===== Entries provided =====

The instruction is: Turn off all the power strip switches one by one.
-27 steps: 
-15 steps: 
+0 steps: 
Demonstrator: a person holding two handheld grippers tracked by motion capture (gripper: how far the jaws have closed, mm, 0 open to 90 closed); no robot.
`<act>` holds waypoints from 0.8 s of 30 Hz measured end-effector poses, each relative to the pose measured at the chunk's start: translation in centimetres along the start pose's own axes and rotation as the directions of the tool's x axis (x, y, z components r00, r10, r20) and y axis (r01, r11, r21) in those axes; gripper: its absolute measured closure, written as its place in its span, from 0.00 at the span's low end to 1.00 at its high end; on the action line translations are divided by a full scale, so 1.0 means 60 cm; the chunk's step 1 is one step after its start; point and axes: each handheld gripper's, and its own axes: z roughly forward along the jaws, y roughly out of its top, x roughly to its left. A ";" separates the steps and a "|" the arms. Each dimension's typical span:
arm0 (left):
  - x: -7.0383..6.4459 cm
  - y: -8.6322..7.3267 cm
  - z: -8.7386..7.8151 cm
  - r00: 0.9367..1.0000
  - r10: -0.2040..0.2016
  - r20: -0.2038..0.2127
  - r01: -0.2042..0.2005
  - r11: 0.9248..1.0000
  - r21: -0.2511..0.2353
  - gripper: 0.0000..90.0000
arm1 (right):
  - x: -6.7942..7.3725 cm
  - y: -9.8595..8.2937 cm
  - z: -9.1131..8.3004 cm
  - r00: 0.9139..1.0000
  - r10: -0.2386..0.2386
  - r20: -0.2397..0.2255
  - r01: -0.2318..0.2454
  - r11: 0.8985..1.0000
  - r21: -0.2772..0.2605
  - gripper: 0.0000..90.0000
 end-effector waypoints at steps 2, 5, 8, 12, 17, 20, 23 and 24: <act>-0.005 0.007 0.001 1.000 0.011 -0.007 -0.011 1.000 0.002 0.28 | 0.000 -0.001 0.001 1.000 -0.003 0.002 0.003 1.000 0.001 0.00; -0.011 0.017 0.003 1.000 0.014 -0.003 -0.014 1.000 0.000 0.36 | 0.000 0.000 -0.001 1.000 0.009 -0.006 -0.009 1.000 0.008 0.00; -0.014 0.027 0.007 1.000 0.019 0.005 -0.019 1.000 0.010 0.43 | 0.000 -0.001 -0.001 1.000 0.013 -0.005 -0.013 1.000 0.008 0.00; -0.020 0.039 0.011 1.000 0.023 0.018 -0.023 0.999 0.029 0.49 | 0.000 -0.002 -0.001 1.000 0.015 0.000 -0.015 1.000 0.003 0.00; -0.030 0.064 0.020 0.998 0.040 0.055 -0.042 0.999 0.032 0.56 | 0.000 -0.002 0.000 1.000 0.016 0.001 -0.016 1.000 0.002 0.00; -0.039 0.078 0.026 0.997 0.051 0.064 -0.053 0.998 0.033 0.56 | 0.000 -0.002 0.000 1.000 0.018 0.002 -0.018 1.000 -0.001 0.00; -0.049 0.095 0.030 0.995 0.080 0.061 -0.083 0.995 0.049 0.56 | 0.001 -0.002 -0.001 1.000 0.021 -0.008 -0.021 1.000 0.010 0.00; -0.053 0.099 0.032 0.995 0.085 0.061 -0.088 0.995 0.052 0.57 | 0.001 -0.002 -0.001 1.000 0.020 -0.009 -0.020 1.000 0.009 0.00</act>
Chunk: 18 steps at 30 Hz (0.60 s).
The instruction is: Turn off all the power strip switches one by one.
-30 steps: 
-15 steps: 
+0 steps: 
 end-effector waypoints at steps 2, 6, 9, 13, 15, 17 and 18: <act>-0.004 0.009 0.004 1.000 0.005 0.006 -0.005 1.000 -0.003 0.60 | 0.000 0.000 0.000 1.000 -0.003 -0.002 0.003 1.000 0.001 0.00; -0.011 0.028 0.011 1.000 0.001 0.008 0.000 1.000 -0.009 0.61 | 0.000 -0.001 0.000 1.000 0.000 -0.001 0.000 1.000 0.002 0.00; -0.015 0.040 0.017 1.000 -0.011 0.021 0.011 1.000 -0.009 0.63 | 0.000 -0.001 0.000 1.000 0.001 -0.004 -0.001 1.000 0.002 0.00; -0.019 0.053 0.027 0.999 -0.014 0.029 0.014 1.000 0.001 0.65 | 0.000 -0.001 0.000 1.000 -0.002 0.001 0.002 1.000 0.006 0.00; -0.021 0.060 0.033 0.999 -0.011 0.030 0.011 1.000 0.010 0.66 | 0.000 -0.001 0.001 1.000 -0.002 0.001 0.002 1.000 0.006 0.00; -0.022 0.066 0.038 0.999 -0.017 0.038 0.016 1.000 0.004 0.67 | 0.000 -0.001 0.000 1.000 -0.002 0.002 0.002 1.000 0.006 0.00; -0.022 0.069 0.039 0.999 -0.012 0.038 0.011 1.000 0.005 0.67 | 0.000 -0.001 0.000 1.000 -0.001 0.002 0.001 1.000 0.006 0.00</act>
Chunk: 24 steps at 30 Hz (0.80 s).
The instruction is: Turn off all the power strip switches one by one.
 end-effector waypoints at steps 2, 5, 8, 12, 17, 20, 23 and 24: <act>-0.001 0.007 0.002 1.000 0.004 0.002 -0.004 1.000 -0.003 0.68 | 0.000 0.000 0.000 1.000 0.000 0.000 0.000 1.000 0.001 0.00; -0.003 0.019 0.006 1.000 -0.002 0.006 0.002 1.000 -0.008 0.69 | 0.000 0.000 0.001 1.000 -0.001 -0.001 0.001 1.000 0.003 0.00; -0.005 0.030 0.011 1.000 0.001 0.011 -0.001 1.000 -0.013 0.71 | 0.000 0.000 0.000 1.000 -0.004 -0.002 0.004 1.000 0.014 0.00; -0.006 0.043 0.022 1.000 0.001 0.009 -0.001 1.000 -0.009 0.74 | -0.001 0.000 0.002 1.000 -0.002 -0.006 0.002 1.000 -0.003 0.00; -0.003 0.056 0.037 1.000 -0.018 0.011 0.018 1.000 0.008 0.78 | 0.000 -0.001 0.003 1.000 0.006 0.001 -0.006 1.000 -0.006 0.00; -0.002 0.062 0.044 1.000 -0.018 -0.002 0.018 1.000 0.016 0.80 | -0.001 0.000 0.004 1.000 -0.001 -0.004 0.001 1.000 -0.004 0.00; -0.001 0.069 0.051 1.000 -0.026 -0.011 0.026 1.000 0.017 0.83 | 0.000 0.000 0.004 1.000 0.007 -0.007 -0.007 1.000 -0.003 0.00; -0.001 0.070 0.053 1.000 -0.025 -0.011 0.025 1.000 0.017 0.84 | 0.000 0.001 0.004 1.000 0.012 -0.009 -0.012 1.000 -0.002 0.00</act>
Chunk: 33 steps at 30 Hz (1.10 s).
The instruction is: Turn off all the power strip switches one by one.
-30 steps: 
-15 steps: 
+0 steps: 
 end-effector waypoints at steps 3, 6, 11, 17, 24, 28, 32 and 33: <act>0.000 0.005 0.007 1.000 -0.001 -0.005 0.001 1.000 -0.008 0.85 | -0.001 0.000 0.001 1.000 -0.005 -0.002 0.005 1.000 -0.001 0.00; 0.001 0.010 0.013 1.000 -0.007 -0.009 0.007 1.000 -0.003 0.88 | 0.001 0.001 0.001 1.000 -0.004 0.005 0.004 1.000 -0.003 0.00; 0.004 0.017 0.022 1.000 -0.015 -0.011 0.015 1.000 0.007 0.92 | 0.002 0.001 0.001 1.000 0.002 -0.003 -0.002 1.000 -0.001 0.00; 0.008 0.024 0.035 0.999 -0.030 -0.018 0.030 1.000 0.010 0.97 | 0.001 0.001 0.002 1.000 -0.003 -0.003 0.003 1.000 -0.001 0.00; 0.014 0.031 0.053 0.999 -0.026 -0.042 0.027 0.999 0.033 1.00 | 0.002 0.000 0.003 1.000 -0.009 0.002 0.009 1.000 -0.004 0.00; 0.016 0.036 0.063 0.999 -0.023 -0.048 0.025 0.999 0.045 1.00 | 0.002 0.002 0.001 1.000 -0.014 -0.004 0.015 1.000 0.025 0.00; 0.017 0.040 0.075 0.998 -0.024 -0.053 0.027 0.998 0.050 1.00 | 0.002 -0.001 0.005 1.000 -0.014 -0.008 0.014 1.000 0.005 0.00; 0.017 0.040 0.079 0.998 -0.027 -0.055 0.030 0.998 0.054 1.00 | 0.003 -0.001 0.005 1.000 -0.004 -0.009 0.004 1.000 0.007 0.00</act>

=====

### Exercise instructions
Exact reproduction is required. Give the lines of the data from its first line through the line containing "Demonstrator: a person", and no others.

### The completed task
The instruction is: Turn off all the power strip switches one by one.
-27 steps: 
-15 steps: 
+0 steps: 
Demonstrator: a person holding two handheld grippers tracked by motion capture (gripper: how far the jaws have closed, mm, 0 open to 90 closed); no robot.

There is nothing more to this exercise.